ABOUT THIS TASK = In the material below, find the line containing "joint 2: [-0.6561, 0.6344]" and the line containing "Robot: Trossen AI", then reproduce exactly both of them and every line between, and nothing else.
★ ★ ★ ★
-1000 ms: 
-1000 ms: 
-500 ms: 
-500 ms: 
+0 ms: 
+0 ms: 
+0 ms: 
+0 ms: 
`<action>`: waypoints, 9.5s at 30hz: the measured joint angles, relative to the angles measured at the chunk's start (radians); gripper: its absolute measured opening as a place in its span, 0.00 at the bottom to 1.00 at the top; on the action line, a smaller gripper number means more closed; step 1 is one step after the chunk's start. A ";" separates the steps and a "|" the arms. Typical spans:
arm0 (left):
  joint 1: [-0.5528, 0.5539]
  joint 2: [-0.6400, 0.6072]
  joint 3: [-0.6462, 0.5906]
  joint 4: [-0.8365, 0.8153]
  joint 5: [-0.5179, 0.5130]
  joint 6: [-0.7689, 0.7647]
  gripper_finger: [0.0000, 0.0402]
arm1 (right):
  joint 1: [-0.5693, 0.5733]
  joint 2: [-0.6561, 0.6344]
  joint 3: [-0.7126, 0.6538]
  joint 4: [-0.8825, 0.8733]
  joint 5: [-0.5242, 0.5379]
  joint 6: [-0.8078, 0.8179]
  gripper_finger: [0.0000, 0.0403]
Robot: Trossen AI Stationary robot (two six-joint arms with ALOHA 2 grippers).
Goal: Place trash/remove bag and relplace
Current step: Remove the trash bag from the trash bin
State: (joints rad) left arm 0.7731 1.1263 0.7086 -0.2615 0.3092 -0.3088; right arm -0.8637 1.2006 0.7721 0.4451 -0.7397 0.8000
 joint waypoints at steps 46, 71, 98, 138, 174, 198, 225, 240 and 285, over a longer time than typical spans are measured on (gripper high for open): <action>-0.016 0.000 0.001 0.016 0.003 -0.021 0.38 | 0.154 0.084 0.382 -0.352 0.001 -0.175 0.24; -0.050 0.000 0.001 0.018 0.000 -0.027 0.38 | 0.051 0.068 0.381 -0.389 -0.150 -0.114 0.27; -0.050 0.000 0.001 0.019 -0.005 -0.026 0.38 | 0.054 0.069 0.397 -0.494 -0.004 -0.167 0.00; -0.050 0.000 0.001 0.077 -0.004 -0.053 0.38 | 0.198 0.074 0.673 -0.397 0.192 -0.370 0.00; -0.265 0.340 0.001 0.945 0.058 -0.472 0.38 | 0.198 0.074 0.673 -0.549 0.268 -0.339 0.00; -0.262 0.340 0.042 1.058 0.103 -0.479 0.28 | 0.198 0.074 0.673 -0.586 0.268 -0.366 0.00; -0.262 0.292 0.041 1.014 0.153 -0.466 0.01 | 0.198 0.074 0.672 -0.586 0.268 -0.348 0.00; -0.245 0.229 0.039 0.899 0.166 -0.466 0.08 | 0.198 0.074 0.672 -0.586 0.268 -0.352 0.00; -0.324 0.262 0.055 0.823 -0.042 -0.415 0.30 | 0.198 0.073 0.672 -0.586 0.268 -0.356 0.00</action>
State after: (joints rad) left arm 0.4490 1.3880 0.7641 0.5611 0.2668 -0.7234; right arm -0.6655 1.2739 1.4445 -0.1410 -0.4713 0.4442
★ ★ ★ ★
OUTPUT OF THE TASK =
  joint 2: [-0.6561, 0.6344]
  joint 3: [-0.7126, 0.6538]
  joint 4: [-0.8825, 0.8733]
  joint 5: [-0.5242, 0.5379]
  joint 6: [-0.8078, 0.8179]
  gripper_finger: [0.0000, 0.0403]
Robot: Trossen AI Stationary robot (two six-joint arms with ALOHA 2 grippers).

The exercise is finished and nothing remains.